INSTRUCTIONS TO FOLLOW:
Using the records below, repeat exactly the lines from the one holding "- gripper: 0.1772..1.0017" through the one holding "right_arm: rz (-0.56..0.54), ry", both ends included, and no others.

(Stored dataset items)
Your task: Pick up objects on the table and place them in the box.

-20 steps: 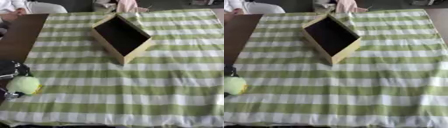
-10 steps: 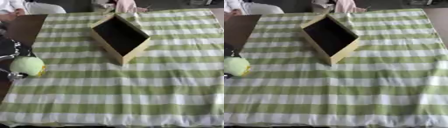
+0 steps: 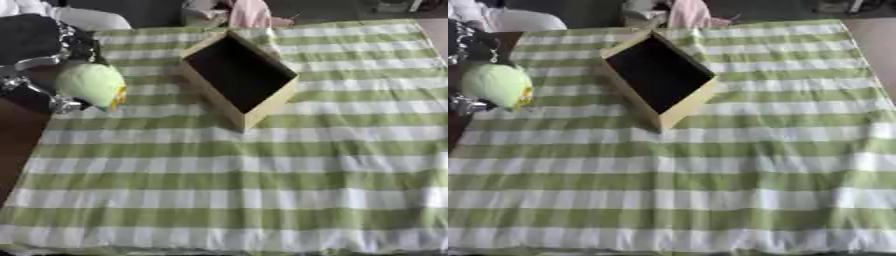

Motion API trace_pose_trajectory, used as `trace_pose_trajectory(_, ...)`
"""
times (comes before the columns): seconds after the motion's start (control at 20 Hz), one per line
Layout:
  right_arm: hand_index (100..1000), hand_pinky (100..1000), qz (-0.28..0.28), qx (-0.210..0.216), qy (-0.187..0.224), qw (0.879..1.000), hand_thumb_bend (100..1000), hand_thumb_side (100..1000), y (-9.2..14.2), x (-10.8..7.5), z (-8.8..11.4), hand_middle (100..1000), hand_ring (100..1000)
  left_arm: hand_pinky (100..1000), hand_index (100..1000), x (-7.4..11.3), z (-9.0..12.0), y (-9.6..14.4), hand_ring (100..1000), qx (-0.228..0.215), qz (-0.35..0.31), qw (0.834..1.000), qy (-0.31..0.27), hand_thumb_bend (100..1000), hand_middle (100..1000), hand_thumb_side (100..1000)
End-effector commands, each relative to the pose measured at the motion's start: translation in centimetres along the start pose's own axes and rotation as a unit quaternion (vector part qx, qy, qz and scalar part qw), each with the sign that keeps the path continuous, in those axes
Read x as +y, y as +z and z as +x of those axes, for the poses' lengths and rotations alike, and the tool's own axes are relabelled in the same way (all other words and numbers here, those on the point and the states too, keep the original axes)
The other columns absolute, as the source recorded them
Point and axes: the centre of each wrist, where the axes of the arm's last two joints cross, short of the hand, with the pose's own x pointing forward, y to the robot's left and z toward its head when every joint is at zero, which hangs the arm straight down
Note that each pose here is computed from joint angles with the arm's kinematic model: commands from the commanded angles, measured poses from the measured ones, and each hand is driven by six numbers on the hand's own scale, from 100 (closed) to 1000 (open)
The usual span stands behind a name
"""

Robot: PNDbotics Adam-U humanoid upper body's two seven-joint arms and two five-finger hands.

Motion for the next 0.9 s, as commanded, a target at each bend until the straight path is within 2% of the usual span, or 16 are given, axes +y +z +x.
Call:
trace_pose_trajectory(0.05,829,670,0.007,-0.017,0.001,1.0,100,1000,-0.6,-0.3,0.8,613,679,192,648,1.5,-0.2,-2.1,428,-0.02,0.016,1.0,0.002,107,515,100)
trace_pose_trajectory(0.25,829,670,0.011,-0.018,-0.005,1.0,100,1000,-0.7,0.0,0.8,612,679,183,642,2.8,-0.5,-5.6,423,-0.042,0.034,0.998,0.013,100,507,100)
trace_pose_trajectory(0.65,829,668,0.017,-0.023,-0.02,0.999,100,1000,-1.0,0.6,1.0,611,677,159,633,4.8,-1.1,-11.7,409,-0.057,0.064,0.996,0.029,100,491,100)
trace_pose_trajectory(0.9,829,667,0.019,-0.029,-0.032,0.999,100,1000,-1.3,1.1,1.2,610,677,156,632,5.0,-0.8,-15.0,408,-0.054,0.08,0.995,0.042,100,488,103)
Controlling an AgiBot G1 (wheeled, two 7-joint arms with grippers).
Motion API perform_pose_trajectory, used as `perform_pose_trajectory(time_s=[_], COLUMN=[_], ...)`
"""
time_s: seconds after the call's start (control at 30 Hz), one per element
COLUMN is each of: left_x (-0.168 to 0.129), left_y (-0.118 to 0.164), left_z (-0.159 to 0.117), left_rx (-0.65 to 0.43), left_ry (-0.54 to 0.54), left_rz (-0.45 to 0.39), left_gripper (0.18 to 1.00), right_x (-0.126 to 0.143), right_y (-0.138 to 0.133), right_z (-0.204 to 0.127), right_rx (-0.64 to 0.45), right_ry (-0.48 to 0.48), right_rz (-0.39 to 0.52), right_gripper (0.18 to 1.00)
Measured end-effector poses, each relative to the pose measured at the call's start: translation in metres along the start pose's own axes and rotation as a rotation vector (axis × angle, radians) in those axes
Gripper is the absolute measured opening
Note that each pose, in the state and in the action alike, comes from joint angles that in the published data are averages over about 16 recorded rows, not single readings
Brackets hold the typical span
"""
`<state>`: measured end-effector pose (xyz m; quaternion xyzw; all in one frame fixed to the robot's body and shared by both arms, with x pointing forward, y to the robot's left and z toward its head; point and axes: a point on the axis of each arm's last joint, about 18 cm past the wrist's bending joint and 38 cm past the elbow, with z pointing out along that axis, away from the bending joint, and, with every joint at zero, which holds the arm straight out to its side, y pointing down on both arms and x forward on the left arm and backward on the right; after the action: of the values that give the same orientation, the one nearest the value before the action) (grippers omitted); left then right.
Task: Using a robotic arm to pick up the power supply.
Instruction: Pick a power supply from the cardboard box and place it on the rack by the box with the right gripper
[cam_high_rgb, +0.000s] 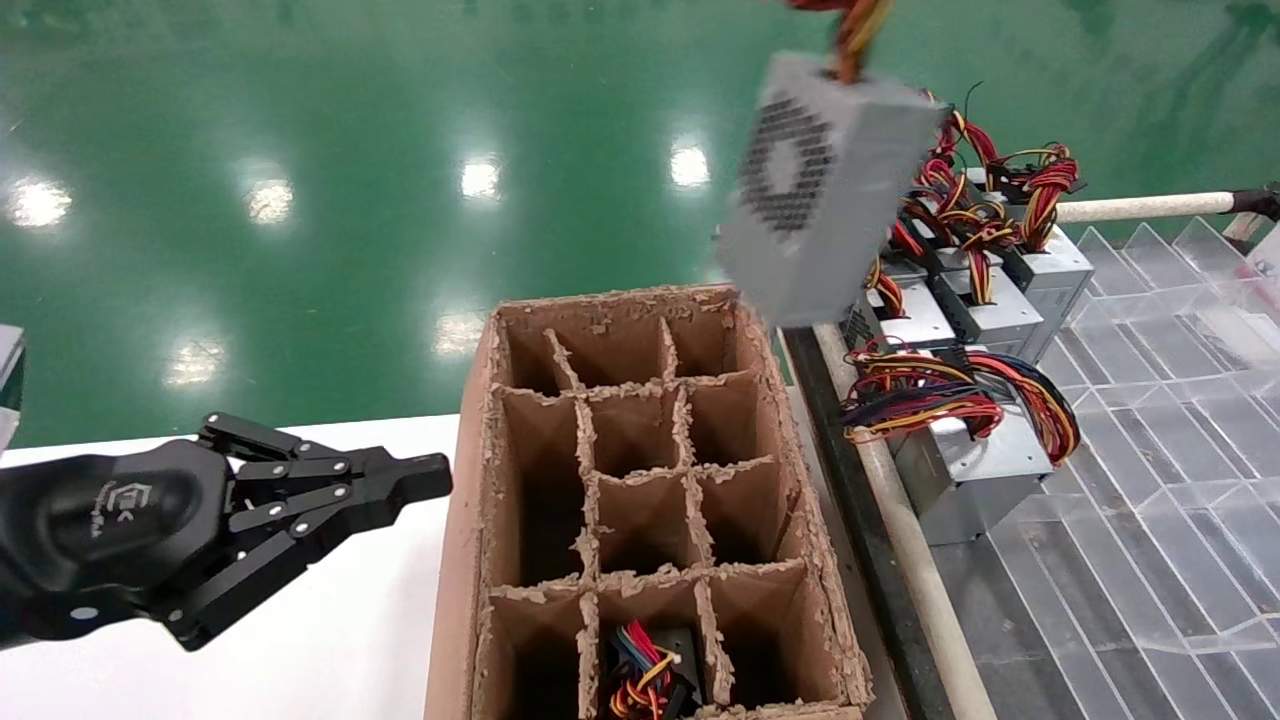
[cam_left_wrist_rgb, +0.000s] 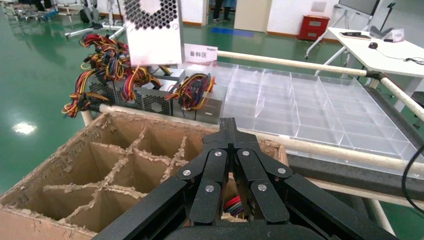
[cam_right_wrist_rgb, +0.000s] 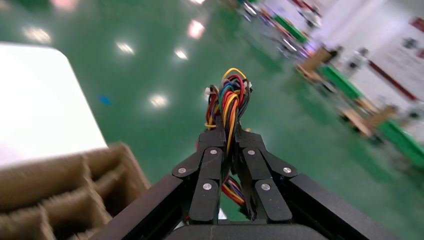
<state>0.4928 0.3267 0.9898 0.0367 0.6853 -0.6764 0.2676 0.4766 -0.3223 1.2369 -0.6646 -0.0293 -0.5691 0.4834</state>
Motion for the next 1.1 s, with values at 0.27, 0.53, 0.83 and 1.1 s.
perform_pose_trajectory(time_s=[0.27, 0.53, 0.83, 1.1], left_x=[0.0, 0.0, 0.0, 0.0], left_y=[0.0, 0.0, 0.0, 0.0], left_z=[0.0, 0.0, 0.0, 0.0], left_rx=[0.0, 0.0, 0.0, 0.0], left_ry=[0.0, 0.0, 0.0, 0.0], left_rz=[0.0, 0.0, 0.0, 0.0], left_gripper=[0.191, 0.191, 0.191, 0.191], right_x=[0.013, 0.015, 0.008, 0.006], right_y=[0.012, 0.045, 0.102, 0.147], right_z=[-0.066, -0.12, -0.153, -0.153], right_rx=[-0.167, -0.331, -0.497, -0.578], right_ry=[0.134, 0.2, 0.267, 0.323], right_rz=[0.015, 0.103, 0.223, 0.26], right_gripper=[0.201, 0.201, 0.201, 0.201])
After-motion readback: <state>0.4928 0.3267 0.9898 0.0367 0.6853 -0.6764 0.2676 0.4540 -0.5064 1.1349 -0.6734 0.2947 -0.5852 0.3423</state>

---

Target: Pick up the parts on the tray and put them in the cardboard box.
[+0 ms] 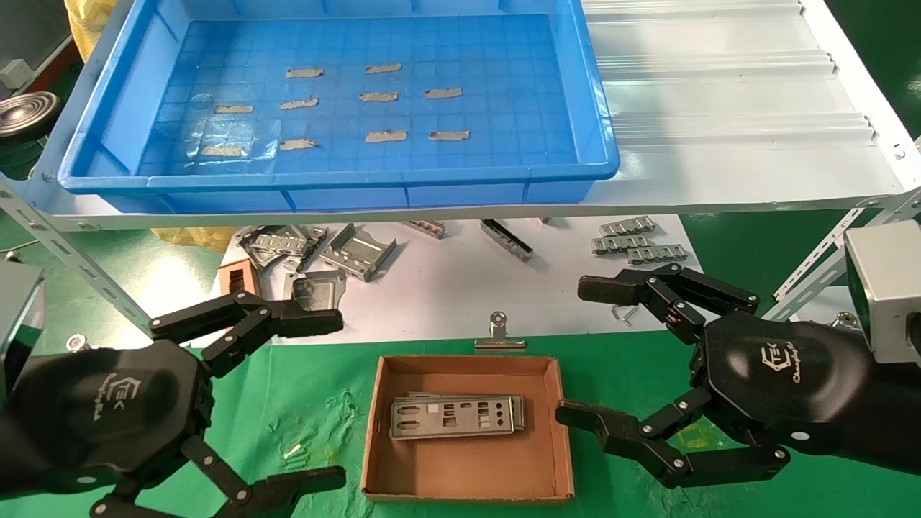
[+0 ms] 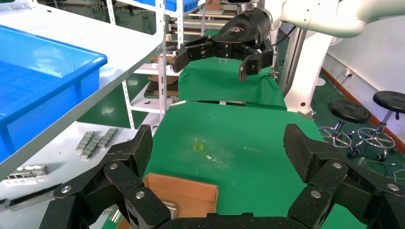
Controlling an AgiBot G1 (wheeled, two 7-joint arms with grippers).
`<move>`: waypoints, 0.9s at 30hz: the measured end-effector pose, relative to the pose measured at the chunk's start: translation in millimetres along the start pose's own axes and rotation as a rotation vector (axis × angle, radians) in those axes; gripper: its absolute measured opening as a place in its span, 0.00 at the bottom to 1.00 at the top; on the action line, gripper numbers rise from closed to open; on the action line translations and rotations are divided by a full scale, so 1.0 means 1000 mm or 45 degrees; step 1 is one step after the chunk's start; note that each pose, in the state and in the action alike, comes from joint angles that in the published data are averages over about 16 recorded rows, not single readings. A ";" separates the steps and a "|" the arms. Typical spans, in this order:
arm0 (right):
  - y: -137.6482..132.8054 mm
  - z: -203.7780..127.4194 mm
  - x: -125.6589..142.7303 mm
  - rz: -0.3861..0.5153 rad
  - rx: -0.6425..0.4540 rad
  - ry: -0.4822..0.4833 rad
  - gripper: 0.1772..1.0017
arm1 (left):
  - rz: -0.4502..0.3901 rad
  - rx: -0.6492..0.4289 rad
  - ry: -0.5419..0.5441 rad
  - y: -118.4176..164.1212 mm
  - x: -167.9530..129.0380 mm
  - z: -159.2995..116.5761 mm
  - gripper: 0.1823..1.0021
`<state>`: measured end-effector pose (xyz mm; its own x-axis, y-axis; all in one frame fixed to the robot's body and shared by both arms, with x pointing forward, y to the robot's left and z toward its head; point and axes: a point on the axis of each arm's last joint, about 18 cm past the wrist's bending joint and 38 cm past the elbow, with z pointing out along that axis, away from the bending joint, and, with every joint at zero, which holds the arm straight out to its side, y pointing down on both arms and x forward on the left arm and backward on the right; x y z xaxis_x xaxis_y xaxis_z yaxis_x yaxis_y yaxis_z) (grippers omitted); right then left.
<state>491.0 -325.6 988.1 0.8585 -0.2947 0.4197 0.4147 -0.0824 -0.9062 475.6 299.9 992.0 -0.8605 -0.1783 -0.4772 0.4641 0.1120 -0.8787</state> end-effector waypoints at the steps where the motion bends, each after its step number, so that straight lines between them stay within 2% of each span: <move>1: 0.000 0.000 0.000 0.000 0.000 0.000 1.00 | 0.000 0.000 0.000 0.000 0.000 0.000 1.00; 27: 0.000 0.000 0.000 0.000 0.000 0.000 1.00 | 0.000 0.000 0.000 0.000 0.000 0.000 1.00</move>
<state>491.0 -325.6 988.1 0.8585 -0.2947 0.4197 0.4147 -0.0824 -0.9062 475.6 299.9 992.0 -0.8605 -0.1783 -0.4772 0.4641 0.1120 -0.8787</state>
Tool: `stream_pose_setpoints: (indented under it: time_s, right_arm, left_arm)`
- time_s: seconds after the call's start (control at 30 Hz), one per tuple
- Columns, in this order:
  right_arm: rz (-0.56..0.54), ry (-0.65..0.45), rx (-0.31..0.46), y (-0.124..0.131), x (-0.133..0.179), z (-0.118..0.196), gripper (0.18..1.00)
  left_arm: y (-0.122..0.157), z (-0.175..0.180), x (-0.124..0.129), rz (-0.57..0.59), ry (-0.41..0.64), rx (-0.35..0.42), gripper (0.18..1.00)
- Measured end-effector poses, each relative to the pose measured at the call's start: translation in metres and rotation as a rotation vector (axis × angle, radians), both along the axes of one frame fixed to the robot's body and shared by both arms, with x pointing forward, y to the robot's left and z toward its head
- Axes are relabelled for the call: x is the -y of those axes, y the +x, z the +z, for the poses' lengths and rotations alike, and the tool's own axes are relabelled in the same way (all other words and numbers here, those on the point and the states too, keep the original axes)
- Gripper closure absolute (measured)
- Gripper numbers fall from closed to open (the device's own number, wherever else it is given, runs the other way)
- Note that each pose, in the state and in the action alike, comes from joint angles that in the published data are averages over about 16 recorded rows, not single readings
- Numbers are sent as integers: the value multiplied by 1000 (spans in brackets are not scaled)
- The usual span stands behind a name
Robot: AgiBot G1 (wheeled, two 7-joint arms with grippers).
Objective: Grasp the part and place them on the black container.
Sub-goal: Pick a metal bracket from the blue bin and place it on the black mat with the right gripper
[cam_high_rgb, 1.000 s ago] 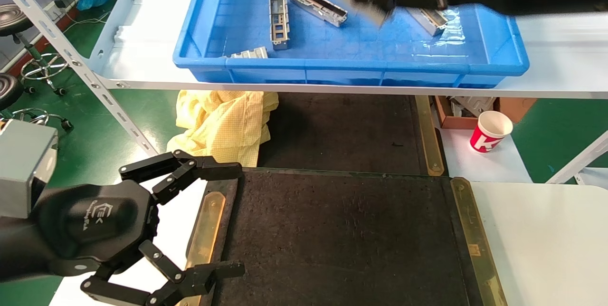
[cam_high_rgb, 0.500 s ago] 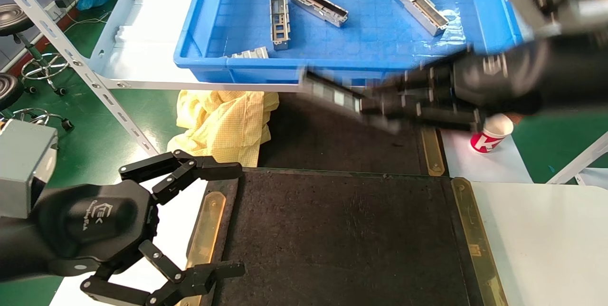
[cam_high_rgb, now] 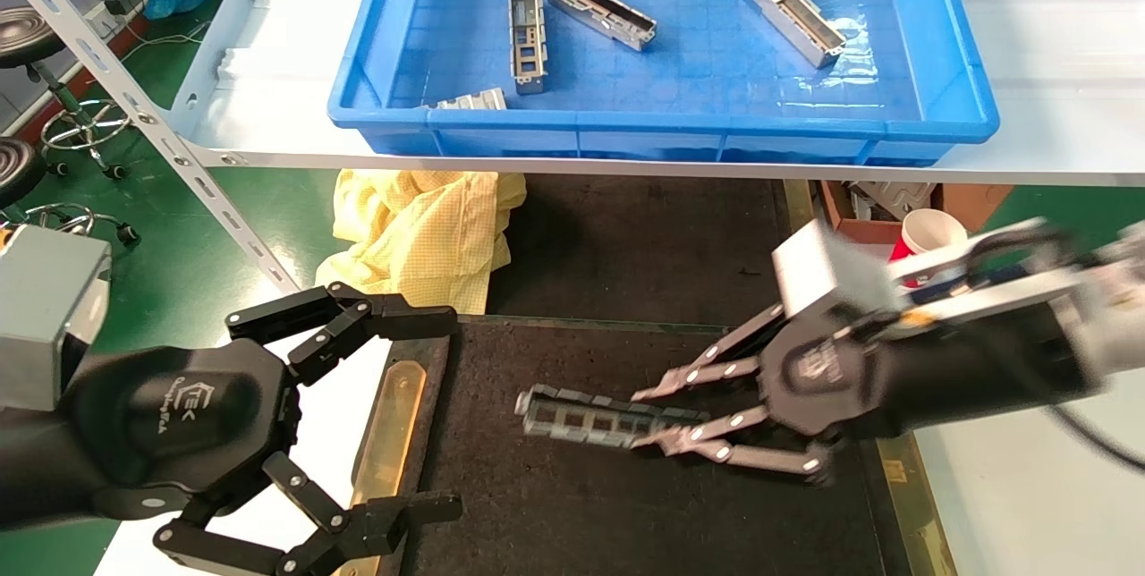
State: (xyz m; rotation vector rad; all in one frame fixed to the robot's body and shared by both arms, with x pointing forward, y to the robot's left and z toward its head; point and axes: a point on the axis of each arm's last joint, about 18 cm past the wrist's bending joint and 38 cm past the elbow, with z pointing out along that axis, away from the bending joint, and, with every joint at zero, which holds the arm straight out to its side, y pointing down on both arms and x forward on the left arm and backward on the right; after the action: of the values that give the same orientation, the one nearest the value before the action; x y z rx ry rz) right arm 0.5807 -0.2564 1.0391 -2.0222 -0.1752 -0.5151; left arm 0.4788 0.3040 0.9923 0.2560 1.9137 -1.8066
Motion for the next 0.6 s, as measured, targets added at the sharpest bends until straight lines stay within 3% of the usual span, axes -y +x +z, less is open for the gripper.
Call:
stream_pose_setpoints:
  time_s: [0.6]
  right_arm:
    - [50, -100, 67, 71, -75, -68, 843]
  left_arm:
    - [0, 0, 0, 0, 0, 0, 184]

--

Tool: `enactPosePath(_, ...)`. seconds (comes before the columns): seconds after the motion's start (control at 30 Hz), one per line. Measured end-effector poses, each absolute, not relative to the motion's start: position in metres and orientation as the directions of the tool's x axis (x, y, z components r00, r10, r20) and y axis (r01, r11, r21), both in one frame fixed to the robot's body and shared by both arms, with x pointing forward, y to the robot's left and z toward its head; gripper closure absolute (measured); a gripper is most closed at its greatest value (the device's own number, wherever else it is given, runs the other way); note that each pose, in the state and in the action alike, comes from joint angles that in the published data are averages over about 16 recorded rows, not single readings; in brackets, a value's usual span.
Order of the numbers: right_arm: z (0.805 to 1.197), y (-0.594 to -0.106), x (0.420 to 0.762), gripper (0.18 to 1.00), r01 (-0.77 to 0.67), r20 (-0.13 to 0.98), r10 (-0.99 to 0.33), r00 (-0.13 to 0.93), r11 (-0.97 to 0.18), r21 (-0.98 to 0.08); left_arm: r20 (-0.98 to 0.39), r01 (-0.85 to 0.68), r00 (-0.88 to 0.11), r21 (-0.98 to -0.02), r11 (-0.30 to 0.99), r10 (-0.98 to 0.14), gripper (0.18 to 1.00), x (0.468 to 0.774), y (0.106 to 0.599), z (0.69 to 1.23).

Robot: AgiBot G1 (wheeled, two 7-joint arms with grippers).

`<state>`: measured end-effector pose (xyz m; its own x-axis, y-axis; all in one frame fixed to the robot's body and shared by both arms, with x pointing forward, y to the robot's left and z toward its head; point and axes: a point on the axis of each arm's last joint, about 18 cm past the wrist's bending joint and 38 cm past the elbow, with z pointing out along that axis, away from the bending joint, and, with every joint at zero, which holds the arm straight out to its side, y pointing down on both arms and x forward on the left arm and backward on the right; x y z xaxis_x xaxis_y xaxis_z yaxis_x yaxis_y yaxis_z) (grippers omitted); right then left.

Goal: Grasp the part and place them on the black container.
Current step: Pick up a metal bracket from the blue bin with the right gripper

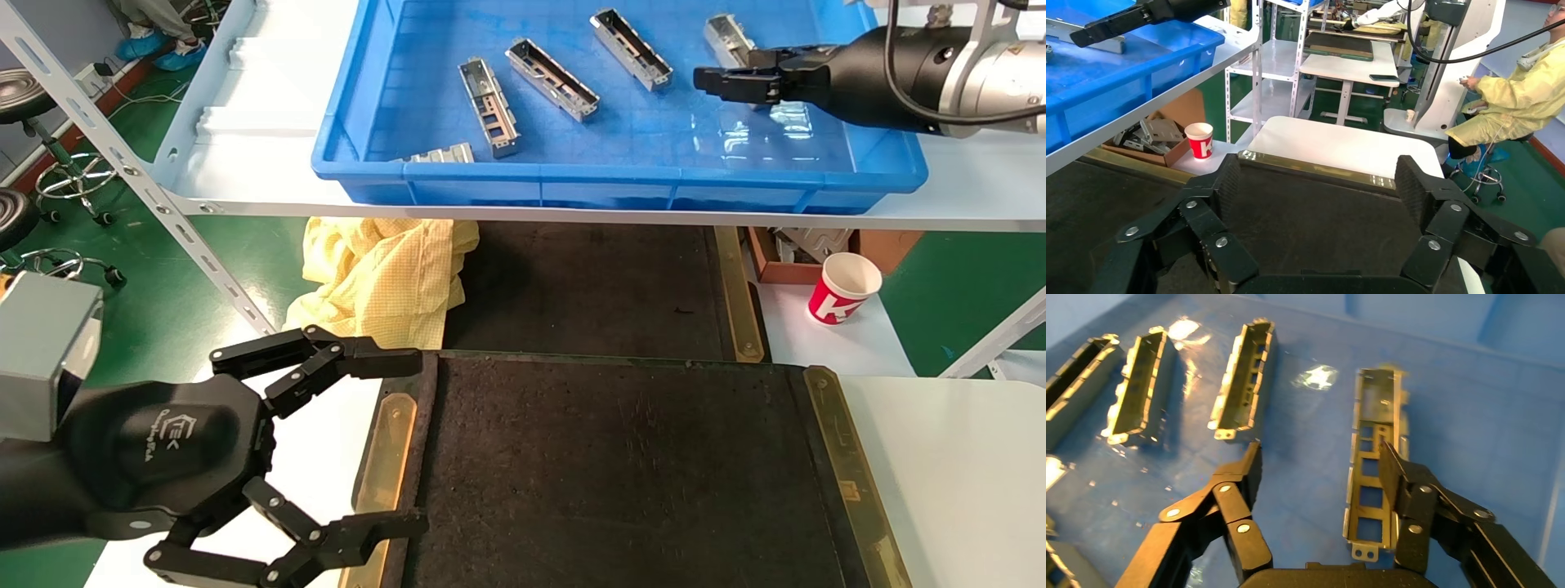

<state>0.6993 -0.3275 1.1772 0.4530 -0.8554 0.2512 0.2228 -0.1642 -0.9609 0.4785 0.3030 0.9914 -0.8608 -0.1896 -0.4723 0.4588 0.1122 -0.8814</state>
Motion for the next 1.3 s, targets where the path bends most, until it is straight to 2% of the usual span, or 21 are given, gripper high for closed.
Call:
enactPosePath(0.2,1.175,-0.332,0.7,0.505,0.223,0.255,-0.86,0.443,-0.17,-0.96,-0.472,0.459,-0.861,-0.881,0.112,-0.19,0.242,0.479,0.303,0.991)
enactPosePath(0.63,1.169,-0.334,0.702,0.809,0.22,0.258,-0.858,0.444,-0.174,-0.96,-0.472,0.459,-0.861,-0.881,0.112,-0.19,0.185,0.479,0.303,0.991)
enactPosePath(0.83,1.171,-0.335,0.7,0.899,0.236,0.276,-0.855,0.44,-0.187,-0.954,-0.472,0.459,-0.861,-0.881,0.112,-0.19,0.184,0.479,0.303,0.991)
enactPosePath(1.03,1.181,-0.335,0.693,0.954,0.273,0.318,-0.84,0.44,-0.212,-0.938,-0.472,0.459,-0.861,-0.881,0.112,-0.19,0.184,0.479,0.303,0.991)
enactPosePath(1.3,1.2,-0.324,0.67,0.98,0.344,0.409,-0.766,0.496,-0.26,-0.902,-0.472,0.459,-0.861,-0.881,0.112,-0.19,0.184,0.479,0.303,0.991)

FINISHED TASK:
  - gripper: 0.1772..1.0017
arm1 (left):
  - rz: -0.4502..0.3901 rad
  - rx: -0.6492..0.4289 rad
  - ry: -0.5419..0.5441 rad
  - y: -118.4176..164.1212 mm
  - x: -167.9530..129.0380 mm
  - z: -159.2995..116.5761 mm
  - gripper: 0.1823..1.0021
`<state>`: measured end-effector pose (xyz mm; its own x-axis, y-axis; all in one frame fixed to the robot's body and shared by both arms, with x pointing forward, y to the robot's left and z toward its head; point and axes: a point on the axis of each arm's last joint, about 18 cm past the wrist's bending joint and 38 cm past the elbow, with z pointing out along that axis, away from the bending joint, and, with every joint at zero, which holds the arm straight out to its side, y pointing down on both arms and x forward on the left arm and backward on the right; x y z xaxis_x xaxis_y xaxis_z yaxis_x yaxis_y yaxis_z) (grippers omitted); right then left.
<state>491.0 -325.6 988.1 0.8585 -0.2947 0.4197 0.4147 -0.0824 -0.9062 475.6 299.9 992.0 -0.8605 -0.1783 -0.4772 0.4641 0.1120 -0.8787</state> end-effector waypoints at the steps where the motion bends, each after its step number, so that straight lines between them stay within 2% of each span: <move>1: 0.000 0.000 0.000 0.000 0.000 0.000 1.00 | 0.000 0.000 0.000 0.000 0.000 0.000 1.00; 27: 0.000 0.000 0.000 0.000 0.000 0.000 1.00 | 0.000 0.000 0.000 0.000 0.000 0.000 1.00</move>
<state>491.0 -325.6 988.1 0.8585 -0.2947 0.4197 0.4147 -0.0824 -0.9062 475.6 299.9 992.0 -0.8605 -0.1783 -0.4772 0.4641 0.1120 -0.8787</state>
Tool: `stream_pose_setpoints: (indented under it: time_s, right_arm, left_arm)`
- time_s: seconds after the call's start (control at 30 Hz), one per tuple
- Columns, in this order:
  right_arm: rz (-0.56..0.54), ry (-0.65..0.45), rx (-0.31..0.46), y (-0.124..0.131), x (-0.133..0.179), z (-0.118..0.196), gripper (0.18..1.00)

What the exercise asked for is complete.